In the material below, the lines from the one containing "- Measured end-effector" through the one containing "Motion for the" are to be given again exactly, ends included, and no others.

━━━━━ SOURCE DATA ━━━━━

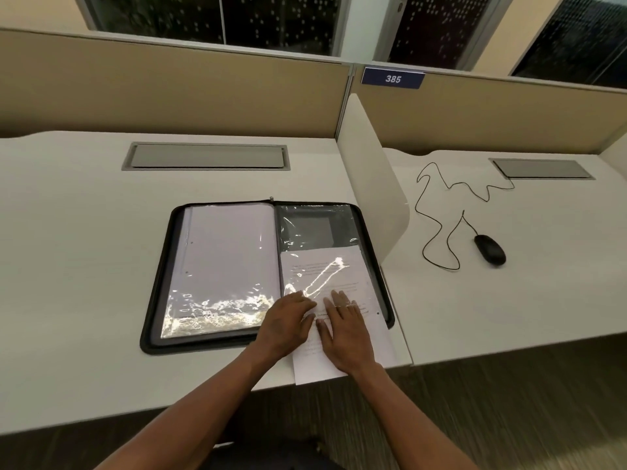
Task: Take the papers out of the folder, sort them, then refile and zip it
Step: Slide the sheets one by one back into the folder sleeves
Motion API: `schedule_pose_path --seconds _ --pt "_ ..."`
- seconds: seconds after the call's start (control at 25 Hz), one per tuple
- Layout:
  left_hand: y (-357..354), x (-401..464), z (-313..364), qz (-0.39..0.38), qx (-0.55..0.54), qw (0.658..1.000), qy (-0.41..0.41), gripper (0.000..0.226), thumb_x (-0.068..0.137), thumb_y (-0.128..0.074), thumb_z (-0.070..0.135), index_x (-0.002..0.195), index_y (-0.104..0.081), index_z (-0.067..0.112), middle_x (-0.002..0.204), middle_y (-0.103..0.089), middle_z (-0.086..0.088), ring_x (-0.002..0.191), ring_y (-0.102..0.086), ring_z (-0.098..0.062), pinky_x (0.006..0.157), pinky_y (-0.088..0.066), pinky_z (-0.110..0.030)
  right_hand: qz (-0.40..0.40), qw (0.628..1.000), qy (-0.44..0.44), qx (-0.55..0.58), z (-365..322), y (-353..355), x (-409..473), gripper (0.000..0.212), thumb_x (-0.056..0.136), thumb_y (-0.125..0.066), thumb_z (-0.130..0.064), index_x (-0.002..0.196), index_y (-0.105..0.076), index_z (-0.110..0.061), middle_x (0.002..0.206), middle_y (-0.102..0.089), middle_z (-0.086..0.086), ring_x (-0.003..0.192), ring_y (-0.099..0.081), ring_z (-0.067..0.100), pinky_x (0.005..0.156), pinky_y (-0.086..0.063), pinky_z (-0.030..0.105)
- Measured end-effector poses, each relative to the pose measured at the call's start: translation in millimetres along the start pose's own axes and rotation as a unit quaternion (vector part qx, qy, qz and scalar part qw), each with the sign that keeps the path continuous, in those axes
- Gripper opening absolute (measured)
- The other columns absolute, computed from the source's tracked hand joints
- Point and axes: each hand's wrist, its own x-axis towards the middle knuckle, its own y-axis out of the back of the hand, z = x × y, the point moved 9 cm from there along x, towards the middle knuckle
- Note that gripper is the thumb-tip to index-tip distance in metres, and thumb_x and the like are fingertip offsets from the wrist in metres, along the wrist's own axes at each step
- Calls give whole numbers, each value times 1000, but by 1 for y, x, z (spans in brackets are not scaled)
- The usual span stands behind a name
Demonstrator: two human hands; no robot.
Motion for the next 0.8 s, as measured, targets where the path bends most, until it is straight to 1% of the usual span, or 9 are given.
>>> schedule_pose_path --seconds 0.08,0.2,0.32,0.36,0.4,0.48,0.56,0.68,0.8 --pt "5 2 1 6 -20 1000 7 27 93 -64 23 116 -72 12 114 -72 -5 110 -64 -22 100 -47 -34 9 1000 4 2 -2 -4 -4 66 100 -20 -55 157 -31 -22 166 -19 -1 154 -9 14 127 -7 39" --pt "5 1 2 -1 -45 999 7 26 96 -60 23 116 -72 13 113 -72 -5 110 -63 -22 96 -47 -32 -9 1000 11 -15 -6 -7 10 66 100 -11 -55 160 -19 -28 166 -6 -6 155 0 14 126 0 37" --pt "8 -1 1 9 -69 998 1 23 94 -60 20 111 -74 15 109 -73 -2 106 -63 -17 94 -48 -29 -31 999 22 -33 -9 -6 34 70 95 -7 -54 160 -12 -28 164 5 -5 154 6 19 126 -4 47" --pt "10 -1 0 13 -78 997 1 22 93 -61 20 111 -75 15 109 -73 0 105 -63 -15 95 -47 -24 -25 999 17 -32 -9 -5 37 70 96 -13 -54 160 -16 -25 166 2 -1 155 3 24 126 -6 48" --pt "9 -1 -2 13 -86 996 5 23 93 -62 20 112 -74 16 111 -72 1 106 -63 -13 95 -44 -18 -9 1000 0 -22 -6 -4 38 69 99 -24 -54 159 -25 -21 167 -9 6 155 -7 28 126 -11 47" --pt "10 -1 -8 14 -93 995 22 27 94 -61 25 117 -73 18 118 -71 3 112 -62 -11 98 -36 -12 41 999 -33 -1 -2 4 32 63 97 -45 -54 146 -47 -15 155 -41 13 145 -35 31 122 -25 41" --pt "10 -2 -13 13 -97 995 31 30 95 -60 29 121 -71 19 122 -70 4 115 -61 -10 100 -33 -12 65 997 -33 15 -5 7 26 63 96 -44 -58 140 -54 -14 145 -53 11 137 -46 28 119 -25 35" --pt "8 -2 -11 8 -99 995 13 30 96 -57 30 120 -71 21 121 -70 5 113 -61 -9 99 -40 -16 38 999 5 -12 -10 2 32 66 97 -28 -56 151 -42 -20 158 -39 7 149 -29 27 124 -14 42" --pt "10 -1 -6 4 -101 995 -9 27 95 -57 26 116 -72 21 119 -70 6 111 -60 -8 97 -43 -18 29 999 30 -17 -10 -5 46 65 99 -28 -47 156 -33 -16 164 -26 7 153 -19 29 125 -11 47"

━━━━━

_OUTPUT FOR THIS TASK:_
- Measured end-effector poses, each relative to the pose measured at the call's start: translation in millimetres along the start pose's own axes and rotation as a unit quaternion (vector part qx, qy, qz and scalar part qw), each with the sign that keeps the path continuous, in those axes
- Gripper opening absolute (measured)
- The other columns absolute, computed from the source's tracked hand joints
- Point and axes: each hand's wrist, its own x-axis towards the middle knuckle, its own y-axis out of the back of the hand, z = x × y, the point moved 9 cm from there along x, towards the middle knuckle
- Note that gripper is the thumb-tip to index-tip distance in metres, and thumb_x and the like are fingertip offsets from the wrist in metres, along the wrist's own axes at each step
- Calls give whole numbers, each value times 1000, but by 1 for y, x, z (spans in brackets are not scaled)
- The usual span stands behind a name
Demonstrator: two human hands; no robot.
Motion for the next 0.8 s, as measured, targets where the path bends most, until it is straight to 1% of the usual span, or 9 are given.

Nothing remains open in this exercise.